All
Take full control of all your marketing data

Google Analytics Best Practices Checklist

Google Analytics is by far the most popular Analytics platform available today. 


It's used by all kinds of websites from simple WordPress blogs to Shopify eCommerce sites, to complex single-page applications. 


It is powerful, flexible, and perhaps most importantly free. 


Furthermore getting started with Google Analytics is as simple as installing a small JavaScript snippet on your website.


However, simply installing the JavaScript snippet will not by default provide you the clean and accurate data you need to derive real insights from your analytics. To do so requires several extra steps that we’ll go over in this checklist.


After completing this checklist you'll have a basic Google Analytics set up that provides accurate and clean data so you can determine where your traffic is coming from and what content people are viewing on your site. 

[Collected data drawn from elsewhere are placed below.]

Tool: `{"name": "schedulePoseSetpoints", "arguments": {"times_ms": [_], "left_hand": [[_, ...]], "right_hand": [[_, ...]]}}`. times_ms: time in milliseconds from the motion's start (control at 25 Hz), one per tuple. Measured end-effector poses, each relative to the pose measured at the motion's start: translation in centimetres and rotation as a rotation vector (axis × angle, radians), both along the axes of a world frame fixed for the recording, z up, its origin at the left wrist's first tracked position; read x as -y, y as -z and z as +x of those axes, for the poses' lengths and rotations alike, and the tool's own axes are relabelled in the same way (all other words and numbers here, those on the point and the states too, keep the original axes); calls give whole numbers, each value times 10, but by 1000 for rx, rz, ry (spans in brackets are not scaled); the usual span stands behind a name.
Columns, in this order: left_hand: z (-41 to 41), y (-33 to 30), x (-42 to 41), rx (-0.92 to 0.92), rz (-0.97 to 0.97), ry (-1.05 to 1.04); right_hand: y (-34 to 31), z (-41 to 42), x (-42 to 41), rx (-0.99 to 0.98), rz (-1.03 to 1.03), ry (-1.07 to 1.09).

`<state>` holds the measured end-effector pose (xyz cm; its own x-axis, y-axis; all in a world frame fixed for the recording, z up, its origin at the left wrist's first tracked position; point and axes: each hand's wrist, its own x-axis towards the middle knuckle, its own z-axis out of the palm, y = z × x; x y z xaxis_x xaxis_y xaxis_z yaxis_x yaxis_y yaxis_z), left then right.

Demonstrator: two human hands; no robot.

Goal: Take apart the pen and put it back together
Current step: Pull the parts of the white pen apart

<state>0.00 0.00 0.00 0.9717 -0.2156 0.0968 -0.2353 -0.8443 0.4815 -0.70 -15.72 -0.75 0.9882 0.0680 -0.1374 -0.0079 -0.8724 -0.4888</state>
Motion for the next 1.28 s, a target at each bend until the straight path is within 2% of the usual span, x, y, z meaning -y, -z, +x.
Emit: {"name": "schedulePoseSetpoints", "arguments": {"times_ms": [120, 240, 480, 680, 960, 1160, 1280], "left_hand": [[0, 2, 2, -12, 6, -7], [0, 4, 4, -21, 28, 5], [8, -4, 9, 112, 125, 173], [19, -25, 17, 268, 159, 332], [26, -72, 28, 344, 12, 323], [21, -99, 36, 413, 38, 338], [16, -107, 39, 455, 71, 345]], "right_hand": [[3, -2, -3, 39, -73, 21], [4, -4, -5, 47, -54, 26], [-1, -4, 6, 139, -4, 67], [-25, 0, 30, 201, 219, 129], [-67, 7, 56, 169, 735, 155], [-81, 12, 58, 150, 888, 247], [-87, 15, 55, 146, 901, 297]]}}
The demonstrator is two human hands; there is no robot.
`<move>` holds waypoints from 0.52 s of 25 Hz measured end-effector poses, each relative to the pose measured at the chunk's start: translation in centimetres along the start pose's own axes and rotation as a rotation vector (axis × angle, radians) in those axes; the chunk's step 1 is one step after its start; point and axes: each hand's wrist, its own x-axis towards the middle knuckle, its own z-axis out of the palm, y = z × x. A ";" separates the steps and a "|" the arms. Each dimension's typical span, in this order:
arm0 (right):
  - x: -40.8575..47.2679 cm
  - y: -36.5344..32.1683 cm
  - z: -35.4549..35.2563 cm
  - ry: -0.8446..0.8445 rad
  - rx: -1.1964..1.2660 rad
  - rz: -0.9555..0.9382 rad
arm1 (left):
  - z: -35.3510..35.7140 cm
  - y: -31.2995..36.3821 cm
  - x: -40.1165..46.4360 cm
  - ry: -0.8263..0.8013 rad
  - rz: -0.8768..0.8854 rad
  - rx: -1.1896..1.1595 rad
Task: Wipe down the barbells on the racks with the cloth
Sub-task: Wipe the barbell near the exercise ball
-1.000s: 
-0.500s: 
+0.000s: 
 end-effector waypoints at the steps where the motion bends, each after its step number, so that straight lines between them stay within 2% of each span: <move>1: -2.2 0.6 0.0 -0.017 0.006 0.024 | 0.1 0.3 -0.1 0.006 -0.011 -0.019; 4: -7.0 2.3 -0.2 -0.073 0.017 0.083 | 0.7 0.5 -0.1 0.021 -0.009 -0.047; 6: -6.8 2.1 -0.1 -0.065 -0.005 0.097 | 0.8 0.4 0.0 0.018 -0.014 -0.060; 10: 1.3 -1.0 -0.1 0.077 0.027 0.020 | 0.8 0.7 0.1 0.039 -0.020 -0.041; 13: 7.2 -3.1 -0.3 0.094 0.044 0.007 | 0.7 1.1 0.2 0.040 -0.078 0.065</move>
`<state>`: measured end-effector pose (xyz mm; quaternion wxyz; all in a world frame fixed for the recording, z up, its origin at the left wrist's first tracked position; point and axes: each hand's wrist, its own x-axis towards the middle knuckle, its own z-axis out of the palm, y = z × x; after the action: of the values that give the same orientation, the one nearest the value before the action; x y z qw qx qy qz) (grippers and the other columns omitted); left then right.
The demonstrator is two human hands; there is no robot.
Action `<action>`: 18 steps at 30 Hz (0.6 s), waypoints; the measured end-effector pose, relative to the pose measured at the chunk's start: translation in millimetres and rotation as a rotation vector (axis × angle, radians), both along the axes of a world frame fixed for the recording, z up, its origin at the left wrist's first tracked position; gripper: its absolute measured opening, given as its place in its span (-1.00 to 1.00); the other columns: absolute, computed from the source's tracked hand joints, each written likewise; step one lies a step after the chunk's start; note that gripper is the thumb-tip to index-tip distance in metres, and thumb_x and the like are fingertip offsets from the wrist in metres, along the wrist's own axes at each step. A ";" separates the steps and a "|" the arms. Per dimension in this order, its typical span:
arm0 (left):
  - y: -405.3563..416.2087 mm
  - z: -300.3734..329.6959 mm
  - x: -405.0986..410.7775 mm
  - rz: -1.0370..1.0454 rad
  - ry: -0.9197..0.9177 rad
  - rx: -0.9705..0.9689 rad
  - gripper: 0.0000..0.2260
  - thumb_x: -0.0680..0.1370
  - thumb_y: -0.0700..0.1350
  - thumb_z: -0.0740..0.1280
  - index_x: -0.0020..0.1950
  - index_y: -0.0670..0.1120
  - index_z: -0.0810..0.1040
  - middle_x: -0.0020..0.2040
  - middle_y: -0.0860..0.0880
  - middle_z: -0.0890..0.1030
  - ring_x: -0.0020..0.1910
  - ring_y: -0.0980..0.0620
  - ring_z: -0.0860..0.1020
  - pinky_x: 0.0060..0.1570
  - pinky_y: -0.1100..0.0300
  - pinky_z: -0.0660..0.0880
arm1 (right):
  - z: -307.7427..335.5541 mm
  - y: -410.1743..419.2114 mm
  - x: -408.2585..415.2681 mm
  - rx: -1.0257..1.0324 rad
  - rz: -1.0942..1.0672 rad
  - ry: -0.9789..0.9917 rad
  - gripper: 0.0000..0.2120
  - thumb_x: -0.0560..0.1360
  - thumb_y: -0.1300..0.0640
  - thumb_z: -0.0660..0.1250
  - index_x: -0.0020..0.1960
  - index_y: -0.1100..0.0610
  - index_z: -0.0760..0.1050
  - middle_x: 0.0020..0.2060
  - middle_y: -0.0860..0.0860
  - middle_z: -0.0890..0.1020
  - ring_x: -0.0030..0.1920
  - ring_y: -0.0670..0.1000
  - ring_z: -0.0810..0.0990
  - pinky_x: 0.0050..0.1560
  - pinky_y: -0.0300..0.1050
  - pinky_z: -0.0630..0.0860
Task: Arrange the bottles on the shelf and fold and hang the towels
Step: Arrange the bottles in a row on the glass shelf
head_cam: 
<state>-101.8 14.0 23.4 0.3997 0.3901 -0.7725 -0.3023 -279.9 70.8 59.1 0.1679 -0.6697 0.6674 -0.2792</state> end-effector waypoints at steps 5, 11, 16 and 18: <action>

While you’ll still need to create the goals and actions specific to your site, you can do so with confidence that you’re building on a strong foundation.


IMPORTANT TO NOTE:


  • One of the flaws in Google Analytics is that you can't overwrite historical data. In other words, any changes you make will only apply to your data going forward. That means it is best to run through this checklist as soon as possible, ideally before you launch your website.
  • While this checklist serves as a foundation for all Google Analytics implementations it doesn't cover more advanced topics like e-commerce websites, single-page apps, or cross-domain tracking. 
  • Google Analytics collects data about visits to your site, but it does not aggregate data about ad spend, campaign performance or revenue. However, you can use a tool like Improvado to pull that data together for you and send it into your visualization tool 
  • If you’re new to Google Analytics we’d also recommend reading through an intro to Google Analytics before going through this checklist

Google Analytics Best Practices Checklist 

Google Analytics best practices involve two phases: 


Phase 1: Tracking Visits Correctly. This includes tracking pageviews correctly, excluding your internal traffic and spam, and tracking page information accurately. These steps are absolutely necessary for ensuring that your analytics data is clean.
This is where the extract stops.